I am a big note taker, and I really like OneNote. I have about a dozen notebooks in OneNote and probably close to 1000 pages of notes. It syncs across my devices and is rock solid. It does everything I want it to do and more. It doesn’t do any of the outsmarting behavior you describe—there must be settings you can turn off.
posted by Admiral Haddock at 8:44 AM on January 5, 2022 [1 favorite]


I am also a OneNote devotee for work (Evernote is my personal system), and most of the time I'm just typing notes in it but there are absolutely tons of options for working with handwritten notes - I like youtube for this research.

I do think you should consider either getting a slightly better aftermarket camera for your laptop or a cheap drawing tablet so you can handwrite directly into OneNote. I spent about $35 on each of those, and while the tablet is not as fantastic as Apple Pencil it's plenty fine for writing.
posted by Lyn Never at 9:39 AM on January 5, 2022 [1 favorite]


You might like Rocketbook as part of a hybrid method. It's basically a reusable notebook (requires a Pilot Frixion pen, which are widely available). You write, and using the symbols at the bottom, are able to direct a destination service (OneNote, Evernote, box, iCloud, Mail, Google Drive, Dropbox, etc). There is OCR text recognition/transcription and tagging as well.
posted by honeybee413 at 10:07 AM on January 5, 2022 [2 favorites]
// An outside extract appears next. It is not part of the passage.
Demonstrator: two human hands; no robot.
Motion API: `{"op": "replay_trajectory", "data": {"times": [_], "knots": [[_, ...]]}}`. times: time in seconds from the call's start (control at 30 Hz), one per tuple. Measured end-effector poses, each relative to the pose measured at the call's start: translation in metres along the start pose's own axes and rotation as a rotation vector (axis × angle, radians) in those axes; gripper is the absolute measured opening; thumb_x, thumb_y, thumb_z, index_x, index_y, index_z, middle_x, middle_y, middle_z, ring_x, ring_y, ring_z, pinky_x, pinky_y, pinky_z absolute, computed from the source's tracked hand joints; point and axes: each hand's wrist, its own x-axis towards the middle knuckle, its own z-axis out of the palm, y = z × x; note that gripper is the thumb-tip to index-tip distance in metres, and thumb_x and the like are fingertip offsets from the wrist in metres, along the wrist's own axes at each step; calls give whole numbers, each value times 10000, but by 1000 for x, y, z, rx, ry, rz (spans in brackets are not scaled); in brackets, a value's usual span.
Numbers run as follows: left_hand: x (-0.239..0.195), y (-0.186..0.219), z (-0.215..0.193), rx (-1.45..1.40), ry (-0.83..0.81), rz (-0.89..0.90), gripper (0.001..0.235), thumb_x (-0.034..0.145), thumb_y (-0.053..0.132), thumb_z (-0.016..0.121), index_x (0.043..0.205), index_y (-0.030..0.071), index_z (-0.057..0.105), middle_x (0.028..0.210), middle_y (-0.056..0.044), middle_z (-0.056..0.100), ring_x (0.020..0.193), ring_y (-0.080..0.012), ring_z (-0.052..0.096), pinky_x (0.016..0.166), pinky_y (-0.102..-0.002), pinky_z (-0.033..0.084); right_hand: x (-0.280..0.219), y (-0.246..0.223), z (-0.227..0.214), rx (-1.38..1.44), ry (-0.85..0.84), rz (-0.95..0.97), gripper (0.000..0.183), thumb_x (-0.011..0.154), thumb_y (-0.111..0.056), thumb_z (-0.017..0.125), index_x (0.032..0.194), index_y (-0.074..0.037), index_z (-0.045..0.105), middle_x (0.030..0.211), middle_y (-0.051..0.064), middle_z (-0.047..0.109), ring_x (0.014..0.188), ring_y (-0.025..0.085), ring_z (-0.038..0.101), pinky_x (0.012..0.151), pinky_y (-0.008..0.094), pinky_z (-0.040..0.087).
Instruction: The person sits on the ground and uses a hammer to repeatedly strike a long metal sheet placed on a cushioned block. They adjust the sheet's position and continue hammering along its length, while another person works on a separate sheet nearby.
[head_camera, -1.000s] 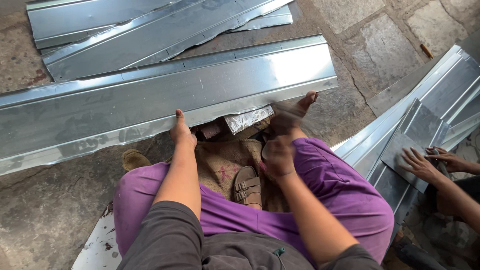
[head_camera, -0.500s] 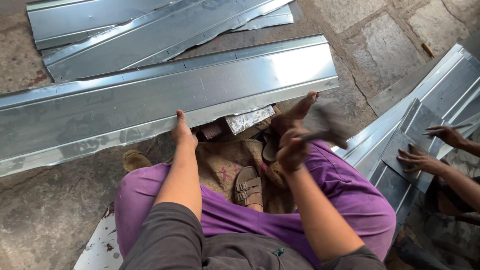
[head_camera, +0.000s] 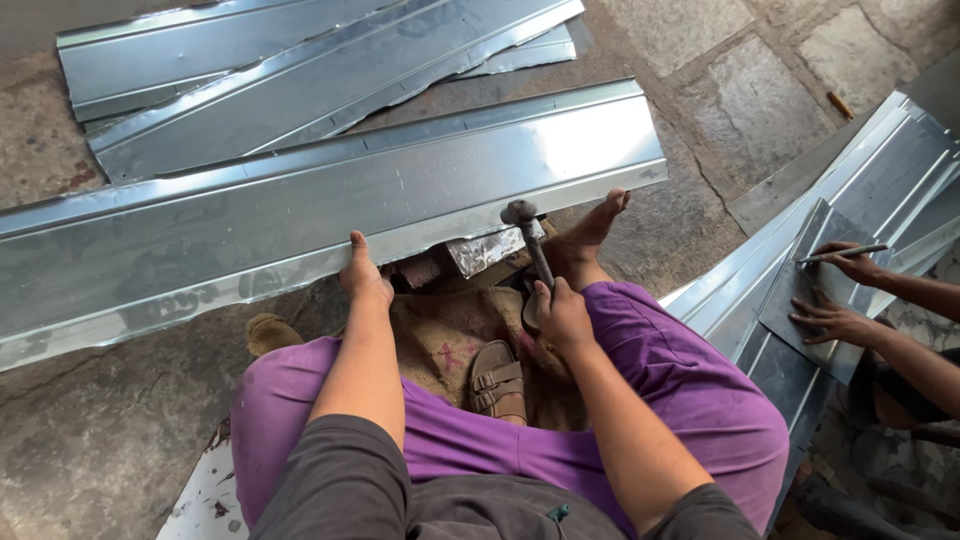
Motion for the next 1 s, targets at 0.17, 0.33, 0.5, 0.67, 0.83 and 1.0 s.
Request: {"op": "replay_trajectory", "data": {"times": [0.17,0.33,0.5,0.67,0.83,1.0], "knots": [[-1,-4,-10,89,57,12,934,753,526,872,1391,-73,546,1417,-119,593,1299,-272,515,1099,-492,386,-11,20,24,82,3,-1,369,1044,-376,529,992,-11,553,867,316,686,866,553,636,711,618,496],[-8,8,4,53,-11,9,925,748,533,846,1371,-90,565,1364,-144,636,1231,-303,587,1061,-507,495,14,34,36,-62,-37,59,402,1023,-399,557,979,1,562,895,348,674,879,568,633,770,612,514],[-25,6,0,-119,-89,-37,738,786,336,844,1367,-15,553,1350,-117,615,1214,-306,593,1032,-552,507,3,45,43,-73,-74,88,422,1024,-416,524,1013,5,557,934,341,686,914,561,646,799,606,524],[-34,20,4,-329,-229,-184,559,826,11,588,1368,-18,452,1286,-178,583,1171,-391,612,1003,-603,511,4,24,37,-146,-124,169,434,1035,-430,508,1032,1,560,946,336,684,915,559,644,818,604,516],[-26,38,-1,-406,-125,-180,531,688,-64,443,1219,-62,420,1227,-237,498,1142,-460,595,991,-670,552,-3,3,25,-166,-127,100,442,1039,-443,510,1020,-6,576,934,323,697,907,542,655,834,595,516],[7,85,-21,-251,-127,-158,539,665,-72,472,1203,-85,452,1199,-226,518,1138,-452,620,1024,-690,550,1,-3,17,-108,-86,60,440,1030,-442,519,1027,-7,583,913,326,684,883,543,655,786,597,524]]}}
I didn't really pursue my ideal solution in the end (raising the funds for it) which is getting a graphic tablet to handwrite digital notes. However, i did do some googling around, and if you're still considering pen+paper and then digitally scan them (these days it just means taking a photo), Evernote and OneNote have decent OCR for handwritten notes and you can still scribble more notes on top of it. I think you can even get a third-party stylus for your phone, and take notes directly on your phone with either of these as i believe they have great handwriting input recognition (Evernote, yes, OneNote, I never personally tried but this was a key plus for me when I was looking up options).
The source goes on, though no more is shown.